T. Hullman, jr., of Terre Haute, Indiana, writes as follows: " In 
September last, when the first cold weather set in, my bees began to die. 
First, I found in one of my best stands, with all the frames full of 
sealed honey, and some honey in boxes, the bees all dead. After that the 
bees began to die in all my stands, mostly pure Italians, and some 
hybrids. First, about one-third of the bees would be found dead; next, I 
would find the queen lying dead before the hive; and in about a week more, 
the whole colony would be found dead in and around the hive. Sometimes the 
queen would live with a handful of bees. The hives were full of honey, 
gathered the latter part of the season ; and the smallest had enough for 
the bees to winter upon. In this way I have lost forty stands, and have 
now only fifteen skeleton colonies, which I think will also perish before 
spring. At first I thought I was the only victim, but I have ascertained 
that all the bees in this neighborhood have died, and as far as thirty 
miles north and eighteen south. Yesterday I saw a letter from Kentucky, 
from a man who thought his bees had stampeded in the same manner as mine, 
to the hive of mother-earth. Some colonies had broods others had not. Late 
in October all the queens commenced laying again. To some colonies I gave 
three queens in about two weeks, and they lost each in turn."

The true cause of the disease has not been discovered. Some attribute it 
to the want of pollen; some to poisonous honey; and some to the unusually 
hot summer.

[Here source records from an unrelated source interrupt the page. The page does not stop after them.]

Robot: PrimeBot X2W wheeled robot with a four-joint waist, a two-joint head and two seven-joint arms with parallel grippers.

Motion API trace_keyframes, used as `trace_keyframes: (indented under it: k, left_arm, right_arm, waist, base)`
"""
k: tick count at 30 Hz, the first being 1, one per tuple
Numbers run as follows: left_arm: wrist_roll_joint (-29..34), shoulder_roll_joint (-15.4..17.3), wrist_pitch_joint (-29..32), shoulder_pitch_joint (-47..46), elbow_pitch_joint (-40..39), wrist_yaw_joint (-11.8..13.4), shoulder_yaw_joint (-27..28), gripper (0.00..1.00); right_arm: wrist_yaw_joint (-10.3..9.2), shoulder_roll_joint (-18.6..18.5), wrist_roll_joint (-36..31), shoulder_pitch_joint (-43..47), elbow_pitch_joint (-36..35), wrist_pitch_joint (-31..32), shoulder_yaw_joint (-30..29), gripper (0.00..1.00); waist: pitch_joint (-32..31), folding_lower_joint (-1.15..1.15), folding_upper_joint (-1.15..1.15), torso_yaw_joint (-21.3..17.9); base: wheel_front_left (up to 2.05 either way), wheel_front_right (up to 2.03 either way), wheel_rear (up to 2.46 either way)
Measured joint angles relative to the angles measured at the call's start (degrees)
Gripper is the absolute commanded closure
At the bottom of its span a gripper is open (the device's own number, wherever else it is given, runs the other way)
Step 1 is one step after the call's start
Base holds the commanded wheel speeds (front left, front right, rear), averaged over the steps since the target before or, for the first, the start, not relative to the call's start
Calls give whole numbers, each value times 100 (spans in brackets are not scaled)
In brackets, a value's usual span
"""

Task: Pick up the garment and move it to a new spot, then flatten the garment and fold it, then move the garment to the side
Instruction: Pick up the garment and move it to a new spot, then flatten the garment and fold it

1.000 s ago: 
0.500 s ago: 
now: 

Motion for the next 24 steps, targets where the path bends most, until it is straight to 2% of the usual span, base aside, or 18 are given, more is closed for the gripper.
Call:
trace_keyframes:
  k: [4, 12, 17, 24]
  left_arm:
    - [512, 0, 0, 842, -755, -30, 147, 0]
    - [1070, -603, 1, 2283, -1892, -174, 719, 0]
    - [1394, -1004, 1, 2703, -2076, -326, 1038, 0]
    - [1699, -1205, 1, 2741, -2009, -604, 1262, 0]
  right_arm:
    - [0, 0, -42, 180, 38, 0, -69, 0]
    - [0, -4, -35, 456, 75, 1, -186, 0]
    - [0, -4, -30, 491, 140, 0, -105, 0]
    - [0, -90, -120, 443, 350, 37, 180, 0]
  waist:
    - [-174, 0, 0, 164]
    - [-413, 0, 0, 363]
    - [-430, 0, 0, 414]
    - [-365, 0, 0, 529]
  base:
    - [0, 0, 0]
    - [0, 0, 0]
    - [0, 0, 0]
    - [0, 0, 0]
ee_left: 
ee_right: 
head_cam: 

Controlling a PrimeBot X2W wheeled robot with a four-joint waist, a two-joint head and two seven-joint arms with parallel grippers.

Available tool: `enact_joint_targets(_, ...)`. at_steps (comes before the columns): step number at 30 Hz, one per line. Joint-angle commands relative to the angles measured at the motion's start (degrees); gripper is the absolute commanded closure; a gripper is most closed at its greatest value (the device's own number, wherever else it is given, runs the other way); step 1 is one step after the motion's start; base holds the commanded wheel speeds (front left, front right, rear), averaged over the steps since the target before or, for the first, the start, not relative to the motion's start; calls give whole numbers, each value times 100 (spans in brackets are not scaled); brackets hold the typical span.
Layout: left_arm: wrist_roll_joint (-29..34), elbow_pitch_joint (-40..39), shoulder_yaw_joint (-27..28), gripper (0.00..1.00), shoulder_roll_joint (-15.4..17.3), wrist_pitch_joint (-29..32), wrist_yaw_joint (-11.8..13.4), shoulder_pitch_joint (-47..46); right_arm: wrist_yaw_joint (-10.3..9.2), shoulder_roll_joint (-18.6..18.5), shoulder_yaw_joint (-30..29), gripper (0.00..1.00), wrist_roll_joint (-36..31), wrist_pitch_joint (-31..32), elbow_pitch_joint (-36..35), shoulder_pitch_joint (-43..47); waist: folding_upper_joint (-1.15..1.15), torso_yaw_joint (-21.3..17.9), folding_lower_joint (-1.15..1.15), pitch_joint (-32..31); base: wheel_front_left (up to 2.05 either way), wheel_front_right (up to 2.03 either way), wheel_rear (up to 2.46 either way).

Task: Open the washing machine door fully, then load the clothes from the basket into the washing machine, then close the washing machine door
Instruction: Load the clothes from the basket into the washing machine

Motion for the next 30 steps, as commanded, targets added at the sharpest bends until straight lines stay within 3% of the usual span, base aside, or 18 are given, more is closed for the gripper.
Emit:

Whatever may be the cause, the effect has been most 
disastrous, throughout these two States.

=====End Article=====


It may appear CCD is making a resurgence. You may perhaps have noticed 
the old writing style, or terms used in the Agriculture Report. If you 
have, good work, because the article is from 1869, reporting on the 
honeybee mortality of 1868.

Is history repeating itself? There are a few similarities, not only with 
some of thesymptoms, but more strikingly, in the human reaction. 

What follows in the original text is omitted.